**WHAT IS EXPECTED**
Find all the lines in the material below with the word "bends", and copy them.

**INFORMATION**
##########
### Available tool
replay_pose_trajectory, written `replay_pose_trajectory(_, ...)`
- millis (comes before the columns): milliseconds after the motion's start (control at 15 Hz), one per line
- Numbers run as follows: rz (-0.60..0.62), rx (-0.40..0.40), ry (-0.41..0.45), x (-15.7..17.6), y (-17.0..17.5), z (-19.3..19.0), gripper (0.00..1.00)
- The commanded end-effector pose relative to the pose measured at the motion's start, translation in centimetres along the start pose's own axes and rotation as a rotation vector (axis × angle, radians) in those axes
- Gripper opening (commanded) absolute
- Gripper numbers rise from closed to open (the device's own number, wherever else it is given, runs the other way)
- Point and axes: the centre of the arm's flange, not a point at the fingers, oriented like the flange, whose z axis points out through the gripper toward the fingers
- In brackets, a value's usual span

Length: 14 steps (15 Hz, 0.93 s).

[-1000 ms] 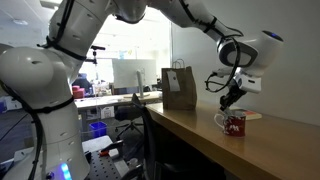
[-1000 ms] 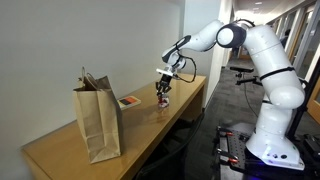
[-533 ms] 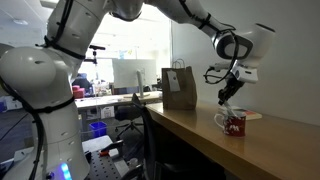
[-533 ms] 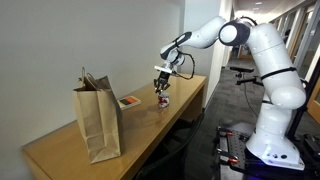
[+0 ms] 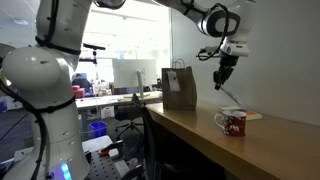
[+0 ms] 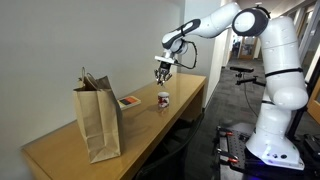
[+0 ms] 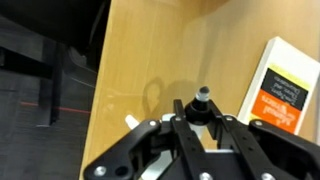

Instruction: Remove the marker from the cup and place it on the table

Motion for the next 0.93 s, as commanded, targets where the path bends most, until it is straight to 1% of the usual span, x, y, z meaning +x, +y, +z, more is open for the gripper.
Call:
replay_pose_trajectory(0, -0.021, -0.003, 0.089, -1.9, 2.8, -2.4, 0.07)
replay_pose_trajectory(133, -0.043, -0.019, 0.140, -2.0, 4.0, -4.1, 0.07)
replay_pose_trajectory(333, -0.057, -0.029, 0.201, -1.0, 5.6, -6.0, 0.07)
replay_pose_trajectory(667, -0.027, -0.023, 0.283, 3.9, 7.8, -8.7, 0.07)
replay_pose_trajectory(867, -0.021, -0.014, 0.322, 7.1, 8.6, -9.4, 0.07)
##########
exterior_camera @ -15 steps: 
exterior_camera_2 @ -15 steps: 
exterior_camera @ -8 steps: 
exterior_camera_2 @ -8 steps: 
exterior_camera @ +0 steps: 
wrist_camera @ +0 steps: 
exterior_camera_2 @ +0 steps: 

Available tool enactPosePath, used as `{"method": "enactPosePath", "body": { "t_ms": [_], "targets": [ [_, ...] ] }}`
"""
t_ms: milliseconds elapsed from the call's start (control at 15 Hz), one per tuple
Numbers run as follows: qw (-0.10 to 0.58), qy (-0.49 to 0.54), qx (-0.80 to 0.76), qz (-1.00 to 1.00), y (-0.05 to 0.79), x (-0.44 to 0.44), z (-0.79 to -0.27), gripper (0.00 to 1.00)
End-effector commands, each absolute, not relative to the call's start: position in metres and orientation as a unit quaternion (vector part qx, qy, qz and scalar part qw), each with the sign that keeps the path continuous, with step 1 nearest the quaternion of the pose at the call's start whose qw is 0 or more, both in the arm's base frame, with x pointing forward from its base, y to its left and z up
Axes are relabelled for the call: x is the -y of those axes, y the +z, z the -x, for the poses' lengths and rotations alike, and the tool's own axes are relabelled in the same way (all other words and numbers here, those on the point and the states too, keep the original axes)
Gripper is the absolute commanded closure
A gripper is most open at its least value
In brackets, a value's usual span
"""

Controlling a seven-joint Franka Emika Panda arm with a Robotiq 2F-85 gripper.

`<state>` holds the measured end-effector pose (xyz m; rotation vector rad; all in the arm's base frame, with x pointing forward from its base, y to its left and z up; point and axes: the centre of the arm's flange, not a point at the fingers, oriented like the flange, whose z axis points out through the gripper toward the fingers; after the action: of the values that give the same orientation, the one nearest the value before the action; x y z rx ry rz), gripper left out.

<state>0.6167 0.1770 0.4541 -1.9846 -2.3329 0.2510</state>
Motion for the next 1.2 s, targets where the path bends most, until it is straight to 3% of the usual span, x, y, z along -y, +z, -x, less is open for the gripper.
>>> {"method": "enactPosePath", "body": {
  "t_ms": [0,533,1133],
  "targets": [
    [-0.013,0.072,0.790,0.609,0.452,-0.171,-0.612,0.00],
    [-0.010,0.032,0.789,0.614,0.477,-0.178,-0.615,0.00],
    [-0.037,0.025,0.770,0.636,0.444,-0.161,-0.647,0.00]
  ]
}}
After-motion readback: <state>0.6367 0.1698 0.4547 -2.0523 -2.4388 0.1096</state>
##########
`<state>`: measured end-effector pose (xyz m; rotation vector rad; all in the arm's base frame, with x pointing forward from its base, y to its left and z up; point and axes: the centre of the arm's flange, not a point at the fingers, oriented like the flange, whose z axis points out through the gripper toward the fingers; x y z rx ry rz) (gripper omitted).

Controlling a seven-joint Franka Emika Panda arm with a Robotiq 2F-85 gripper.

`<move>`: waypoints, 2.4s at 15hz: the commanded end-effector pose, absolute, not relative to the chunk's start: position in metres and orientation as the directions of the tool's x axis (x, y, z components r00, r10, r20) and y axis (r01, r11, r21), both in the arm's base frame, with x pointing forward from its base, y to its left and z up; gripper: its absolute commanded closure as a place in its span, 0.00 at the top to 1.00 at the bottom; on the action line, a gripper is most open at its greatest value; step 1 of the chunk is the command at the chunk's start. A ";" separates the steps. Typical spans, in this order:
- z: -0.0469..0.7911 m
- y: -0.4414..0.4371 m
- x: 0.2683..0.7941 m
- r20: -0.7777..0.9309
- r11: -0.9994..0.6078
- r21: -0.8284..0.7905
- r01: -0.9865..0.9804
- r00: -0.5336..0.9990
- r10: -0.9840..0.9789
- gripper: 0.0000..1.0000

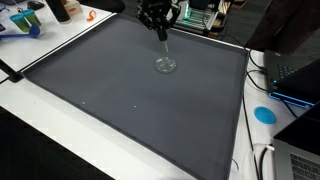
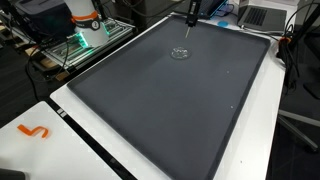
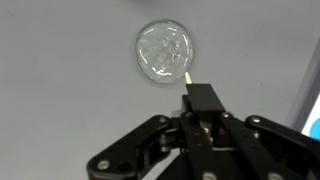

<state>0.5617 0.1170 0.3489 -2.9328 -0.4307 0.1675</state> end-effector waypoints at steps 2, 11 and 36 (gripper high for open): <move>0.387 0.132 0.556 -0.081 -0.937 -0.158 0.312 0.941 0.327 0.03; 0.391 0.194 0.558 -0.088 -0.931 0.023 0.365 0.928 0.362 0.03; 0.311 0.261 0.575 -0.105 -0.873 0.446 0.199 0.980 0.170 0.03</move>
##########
**RESPONSE TO THE TASK**
Motion for the next 0.93 s, as commanded, targets where the path bends most, until it is straight to 1% of the usual span, x, y, z meaning +x, +y, +z, more is open for the gripper.
Motion for the next 1.2 s, targets where the path bends most, until it is straight to 3% of the usual span, x, y, z along -y, +z, -x, less is open for the gripper.

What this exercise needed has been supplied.